The assessment of the degree of agreement between the two products employs a spatial window technique. For each SLSTR gas flare pixel detection, a 3x3 cell window centred on the detection is examined and if at least one VIIRS gas flare pixel detection exists within this window, the detection is classified as an agreement between the two products. This approach accounts for potential minor geolocation differences and the different spatial resolution characteristics of the two sensors.
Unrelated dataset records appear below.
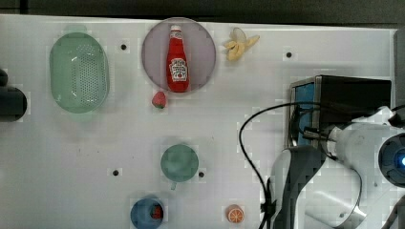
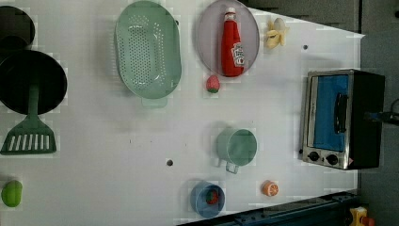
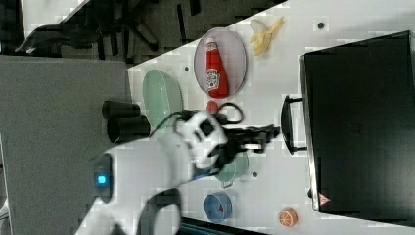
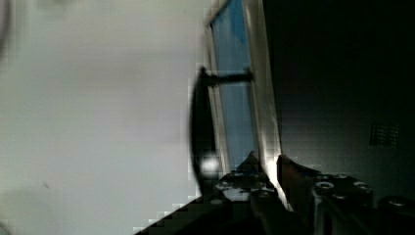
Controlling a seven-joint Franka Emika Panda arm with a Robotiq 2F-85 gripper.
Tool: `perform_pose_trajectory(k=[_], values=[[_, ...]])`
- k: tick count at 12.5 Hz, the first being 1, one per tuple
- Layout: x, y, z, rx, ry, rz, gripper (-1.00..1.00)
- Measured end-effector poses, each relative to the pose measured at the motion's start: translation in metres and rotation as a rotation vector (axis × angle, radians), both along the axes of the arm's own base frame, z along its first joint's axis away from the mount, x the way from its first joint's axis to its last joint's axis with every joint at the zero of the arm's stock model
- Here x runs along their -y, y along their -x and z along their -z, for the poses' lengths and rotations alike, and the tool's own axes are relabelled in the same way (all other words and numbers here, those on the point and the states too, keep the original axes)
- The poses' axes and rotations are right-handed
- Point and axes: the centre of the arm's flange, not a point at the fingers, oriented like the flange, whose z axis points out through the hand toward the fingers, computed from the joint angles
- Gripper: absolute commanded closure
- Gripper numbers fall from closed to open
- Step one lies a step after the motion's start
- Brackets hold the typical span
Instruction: Flap open oven.
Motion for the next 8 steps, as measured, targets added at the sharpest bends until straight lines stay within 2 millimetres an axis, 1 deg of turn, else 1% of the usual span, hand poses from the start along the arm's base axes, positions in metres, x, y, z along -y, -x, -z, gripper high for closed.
perform_pose_trajectory(k=[1, 2, 3, 5, 8], values=[[0.011, 0.005, 0.015, -0.034, -0.002, -0.016, 0.65], [0.018, 0.008, 0.029, -0.061, -0.004, -0.029, 0.65], [0.019, 0.009, 0.042, -0.079, -0.005, -0.043, 0.65], [0.014, 0.008, 0.063, -0.124, -0.015, -0.070, 0.65], [0.007, -0.003, 0.083, -0.130, 0.006, -0.111, 0.65]])
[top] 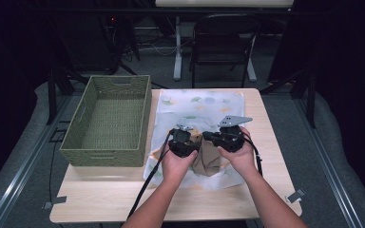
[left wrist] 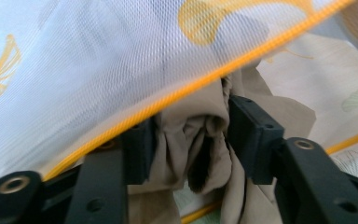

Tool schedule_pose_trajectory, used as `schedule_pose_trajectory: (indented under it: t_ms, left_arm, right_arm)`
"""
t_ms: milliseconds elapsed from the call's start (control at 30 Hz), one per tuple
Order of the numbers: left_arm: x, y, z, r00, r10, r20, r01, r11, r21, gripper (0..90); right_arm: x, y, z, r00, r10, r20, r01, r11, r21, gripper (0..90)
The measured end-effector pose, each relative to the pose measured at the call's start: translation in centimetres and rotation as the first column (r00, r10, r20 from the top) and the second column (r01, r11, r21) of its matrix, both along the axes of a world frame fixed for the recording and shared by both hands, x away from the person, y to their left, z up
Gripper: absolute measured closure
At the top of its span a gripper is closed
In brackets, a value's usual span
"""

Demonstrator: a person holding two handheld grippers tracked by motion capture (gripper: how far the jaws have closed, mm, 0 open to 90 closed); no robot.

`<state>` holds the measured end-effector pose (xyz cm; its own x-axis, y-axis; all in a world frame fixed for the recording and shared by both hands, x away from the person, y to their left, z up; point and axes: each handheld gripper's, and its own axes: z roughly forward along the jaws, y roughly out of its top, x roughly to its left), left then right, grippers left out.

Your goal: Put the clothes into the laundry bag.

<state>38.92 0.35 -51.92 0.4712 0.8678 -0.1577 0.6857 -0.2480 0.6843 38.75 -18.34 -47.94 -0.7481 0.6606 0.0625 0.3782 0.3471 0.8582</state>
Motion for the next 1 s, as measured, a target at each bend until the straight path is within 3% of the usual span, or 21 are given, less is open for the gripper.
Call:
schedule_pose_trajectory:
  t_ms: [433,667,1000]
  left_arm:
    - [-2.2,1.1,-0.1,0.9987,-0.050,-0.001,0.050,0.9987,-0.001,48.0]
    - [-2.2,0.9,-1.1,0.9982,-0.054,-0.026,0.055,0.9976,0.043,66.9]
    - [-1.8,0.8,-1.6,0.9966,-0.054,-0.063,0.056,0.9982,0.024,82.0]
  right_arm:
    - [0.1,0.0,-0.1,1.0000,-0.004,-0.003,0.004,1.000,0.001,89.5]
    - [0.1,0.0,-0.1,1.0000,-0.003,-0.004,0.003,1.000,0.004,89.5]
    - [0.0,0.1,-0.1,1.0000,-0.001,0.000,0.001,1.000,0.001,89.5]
Commission errors are identified through a reciprocal analysis of both datasets. For SLSTR gas flare pixel detections, any detection without a corresponding VIIRS detection in its 3´3 window is classified as a commission error. Similarly, VIIRS gas flare pixel detections without corresponding SLSTR detections in their respective 3´3 windows are marked as omission errors. This approach enables a quantitative assessment of the spatial agreement between the two gas flare datasets whilst also accounting for the differing technical and operational characteristics of both sensor systems. As such the method provides a robust framework for evaluating the relative performance and complementarity of SLSTR and VIIRS gas flare detection capabilities, remembering that the original VIIRS NightFire product contains all hot-spot detections made and that these are reduced to only those of the gas flares using thresholding of the effective hotspot temperature and the persistence of detection, as detailed in Section 1.2.2

Figure 1‑10 shows an example of the spatial co-location analysis between VIIRS and SLSTR gas flare pixel detections in July 2023. The intercomparison reveals strong agreement between the data coming from the two instruments. Of the 1,850 total VIIRS gas flare pixel detections, 83.8% (1,551) were co-located with an SLSTR detection, while only 16.2% (299) were unique to VIIRS, indicating an SLSTR omission error of 16.2%. Similarly, for SLSTR's 1,571 total gas flare pixel detections, 92.0% (1,446) were co-located with VIIRS detections, with just 8.0% (125) being SLSTR commission errors with respect to VIIRS. This high degree of correspondence between the two instruments (>80% co-location rate for both) suggests robust detection capabilities and suggests a good reliability of gas flare identification from both satellite systems, considering for example that the VIIRS and SLSTR instruments observe the same location at a very different time of the night when cloud cover (through which gas flares cannot be detected) may also be quite different.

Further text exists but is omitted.